BRIEF: With pictures left out, copy exactly every line from the one containing "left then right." through the end of the material.

INPUT DATA:

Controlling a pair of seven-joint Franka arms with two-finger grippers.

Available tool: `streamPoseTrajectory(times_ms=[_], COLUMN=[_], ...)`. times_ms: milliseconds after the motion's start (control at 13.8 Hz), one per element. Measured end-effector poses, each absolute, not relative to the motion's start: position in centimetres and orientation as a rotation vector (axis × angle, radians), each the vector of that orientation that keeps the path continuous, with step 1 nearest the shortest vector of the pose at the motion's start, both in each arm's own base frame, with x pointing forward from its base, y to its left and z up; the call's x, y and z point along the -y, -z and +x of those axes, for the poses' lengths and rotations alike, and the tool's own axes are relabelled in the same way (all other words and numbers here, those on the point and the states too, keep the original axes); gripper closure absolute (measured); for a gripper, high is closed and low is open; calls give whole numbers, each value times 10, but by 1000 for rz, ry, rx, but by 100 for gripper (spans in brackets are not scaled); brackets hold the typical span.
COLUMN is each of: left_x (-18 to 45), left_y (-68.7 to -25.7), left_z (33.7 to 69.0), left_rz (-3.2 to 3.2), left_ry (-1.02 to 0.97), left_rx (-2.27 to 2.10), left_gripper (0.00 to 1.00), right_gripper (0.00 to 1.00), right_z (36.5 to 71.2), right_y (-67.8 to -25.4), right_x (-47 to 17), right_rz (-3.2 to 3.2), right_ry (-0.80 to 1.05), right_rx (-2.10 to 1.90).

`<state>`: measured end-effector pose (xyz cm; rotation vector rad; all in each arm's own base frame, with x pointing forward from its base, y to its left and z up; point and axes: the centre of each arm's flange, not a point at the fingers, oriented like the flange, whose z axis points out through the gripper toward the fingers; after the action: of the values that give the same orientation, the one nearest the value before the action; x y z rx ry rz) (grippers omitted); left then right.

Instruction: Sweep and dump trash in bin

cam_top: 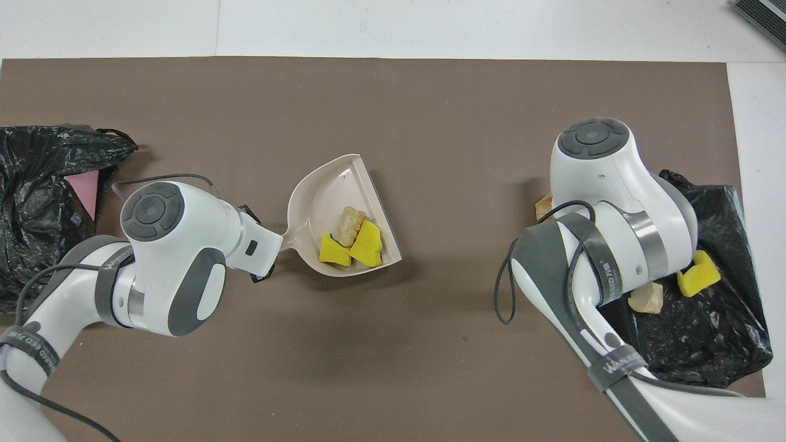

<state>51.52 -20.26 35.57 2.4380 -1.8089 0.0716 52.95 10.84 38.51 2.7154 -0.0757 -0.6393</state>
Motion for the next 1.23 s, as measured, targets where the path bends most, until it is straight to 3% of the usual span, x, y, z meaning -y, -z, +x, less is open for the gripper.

WRITTEN ANSWER:
`<state>`: measured end-effector pose (xyz cm; rotation vector rad; all in each arm's own base frame, with x pointing forward from its base, y to its left and z up; point and axes: the centre of each arm's flange, not a point at the fingers, oriented like the flange, whose z axis points out through the gripper toward the fingers; after the action: of the values that give the same orientation, the one nearest the value before the action; x y z rx ry rz) (grippers omitted); left then right.

Instruction: Sweep and dump trash in bin

cam_top: 

<state>51.52 -20.26 35.57 2.4380 -1.8089 0.0716 52.95 10.84 38.51 2.7154 -0.0757 -0.6393</state>
Motion for the next 1.23 s, as measured, targets where the path bends most, until it is straight to 3% of the usual span, x, y, z meaning -y, -z, +x, less is open for the gripper.

That covers the exercise completely.